Unions-Fraktion Spitzenposten auch für Austermann und Hasselfeldt


Berlin - Die künftige Unions-Fraktionsspitze ist nun offenbar komplett. Die Landesgruppenchefs einigten sich nach dpa-Informationen mit Fraktionschefin Angela Merkel (CDU). Es wird davon ausgegangen, dass es bei der Wahl in der Fraktion an diesem Mittwoch keine Kampfkandidaturen um die noch offenen Stellvertreter- und Sprecher-Posten geben wird.

Klar sei nun auch, dass die CSU neben Landesgruppenchef Michael Glos und dem ehemaligen Gesundheitsminister Horst Seehofer einen dritten Vizeposten in der Fraktion erhalten wird, hieß es am Dienstag. Er werde an die ehemalige Bundesbauministerin Gerda Hasselfeldt gehen, die für Landwirtschaft, Verbraucherschutz, Tourismus und Kultur zuständig sein soll.

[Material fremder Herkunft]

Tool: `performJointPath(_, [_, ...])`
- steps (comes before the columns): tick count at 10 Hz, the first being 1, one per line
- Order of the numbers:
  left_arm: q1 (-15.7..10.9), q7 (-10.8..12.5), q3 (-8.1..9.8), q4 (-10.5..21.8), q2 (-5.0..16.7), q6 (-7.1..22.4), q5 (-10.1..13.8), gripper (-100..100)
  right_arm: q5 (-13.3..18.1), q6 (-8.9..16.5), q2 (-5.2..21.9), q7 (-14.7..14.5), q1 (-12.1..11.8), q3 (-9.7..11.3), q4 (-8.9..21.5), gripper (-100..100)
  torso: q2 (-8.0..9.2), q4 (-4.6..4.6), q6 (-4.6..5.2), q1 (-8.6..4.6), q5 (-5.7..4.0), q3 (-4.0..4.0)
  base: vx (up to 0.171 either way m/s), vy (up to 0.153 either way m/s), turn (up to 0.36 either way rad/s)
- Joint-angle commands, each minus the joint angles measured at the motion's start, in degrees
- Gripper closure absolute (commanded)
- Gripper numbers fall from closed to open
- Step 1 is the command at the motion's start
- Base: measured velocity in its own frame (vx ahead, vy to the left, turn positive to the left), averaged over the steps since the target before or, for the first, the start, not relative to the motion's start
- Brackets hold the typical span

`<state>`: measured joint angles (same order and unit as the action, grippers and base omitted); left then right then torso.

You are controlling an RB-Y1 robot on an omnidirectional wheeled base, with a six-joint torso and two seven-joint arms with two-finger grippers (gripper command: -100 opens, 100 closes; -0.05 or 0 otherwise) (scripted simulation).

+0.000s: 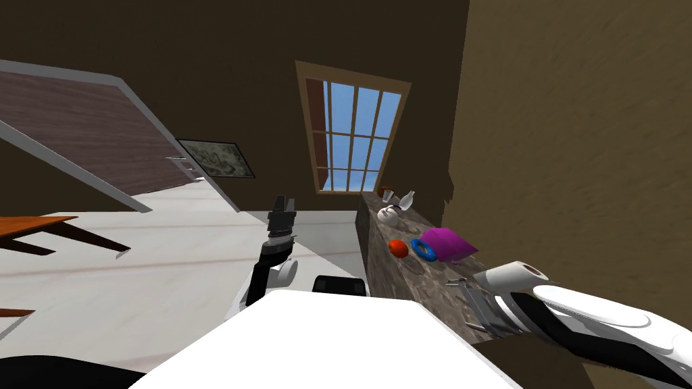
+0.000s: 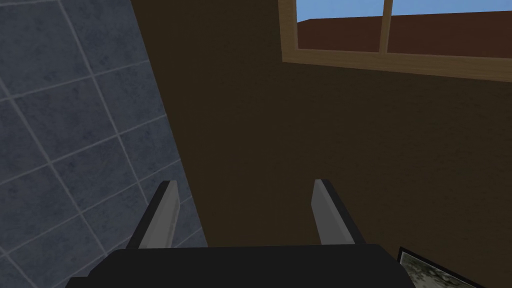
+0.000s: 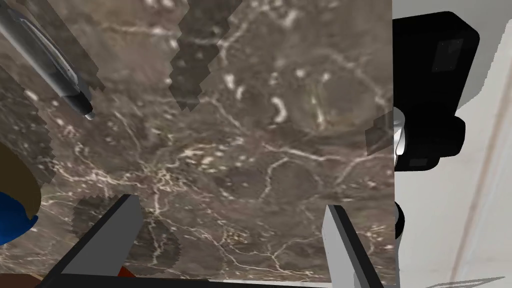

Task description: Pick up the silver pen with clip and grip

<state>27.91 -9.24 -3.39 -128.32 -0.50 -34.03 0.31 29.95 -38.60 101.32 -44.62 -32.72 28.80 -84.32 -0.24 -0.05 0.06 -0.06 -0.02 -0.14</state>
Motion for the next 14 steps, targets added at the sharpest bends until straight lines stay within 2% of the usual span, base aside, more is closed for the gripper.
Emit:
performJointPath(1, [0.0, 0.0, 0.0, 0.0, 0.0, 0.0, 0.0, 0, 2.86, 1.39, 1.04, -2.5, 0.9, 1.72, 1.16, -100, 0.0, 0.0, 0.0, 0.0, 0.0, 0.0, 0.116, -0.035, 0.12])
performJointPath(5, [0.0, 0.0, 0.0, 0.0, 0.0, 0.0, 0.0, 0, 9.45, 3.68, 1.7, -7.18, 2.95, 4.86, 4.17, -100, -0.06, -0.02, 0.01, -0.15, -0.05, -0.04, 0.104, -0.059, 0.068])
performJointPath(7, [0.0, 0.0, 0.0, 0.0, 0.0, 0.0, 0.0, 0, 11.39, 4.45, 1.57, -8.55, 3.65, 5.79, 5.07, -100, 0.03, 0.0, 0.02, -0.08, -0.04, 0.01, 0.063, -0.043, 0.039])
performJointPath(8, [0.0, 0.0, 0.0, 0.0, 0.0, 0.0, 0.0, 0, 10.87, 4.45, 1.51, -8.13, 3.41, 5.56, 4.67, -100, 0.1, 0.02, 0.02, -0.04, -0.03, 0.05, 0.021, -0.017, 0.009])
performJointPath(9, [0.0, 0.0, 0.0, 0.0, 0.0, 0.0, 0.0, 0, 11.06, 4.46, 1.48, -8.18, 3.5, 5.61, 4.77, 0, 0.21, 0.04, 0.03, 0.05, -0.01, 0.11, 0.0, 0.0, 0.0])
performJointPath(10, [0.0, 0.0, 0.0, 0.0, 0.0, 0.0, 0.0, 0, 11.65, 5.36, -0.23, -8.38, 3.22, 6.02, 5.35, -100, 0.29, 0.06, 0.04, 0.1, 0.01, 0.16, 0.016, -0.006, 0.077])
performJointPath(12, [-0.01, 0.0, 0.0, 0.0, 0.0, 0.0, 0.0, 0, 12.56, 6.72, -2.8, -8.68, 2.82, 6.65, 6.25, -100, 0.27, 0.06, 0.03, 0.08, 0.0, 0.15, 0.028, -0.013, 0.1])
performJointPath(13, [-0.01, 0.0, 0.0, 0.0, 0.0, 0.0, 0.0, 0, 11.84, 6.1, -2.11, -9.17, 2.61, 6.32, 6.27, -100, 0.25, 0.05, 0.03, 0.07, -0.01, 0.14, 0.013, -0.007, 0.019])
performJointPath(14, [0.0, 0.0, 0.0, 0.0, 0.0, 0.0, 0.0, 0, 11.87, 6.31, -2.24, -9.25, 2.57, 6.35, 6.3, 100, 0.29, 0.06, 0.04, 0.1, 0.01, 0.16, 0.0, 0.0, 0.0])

Auch der Norden erhält in der Fraktionsspitze stärkeres Gewicht. So soll der haushaltspolitische Sprecher und schleswig-holsteinische Landesgruppenchef Dietrich Austermann (CDU) Mitglied des geschäftsführenden Fraktionsvorstands werden - dem engsten Führungsgremium in der Fraktion. Außerdem verständigten sich die Teilnehmer angeblich auf eine Änderung der Fraktionssatzung, da normalerweise Sprecher darin nicht vertreten sind. Die norddeutschen Unionsabgeordneten hatten zuletzt beklagt, bei den bisherigen Personalüberlegungen von Fraktionschefin Merkel zu wenig berücksichtigt worden zu sein.

Die Liste der Stellvertreter Merkels umfasst neben Glos, Hasselfeldt und Seehofer weitere sechs Namen: Wolfgang Schäuble (Außen, Sicherheit, Europa), Friedrich Merz (Wirtschaft, Arbeit, Finanzen), Wolfgang Bosbach (Innen), Klaus Lippold (Verkehr, Bau, Umwelt), Maria Böhmer (Frauen, Familie, Forschung) und Arnold Vaatz (Aufbau Ost).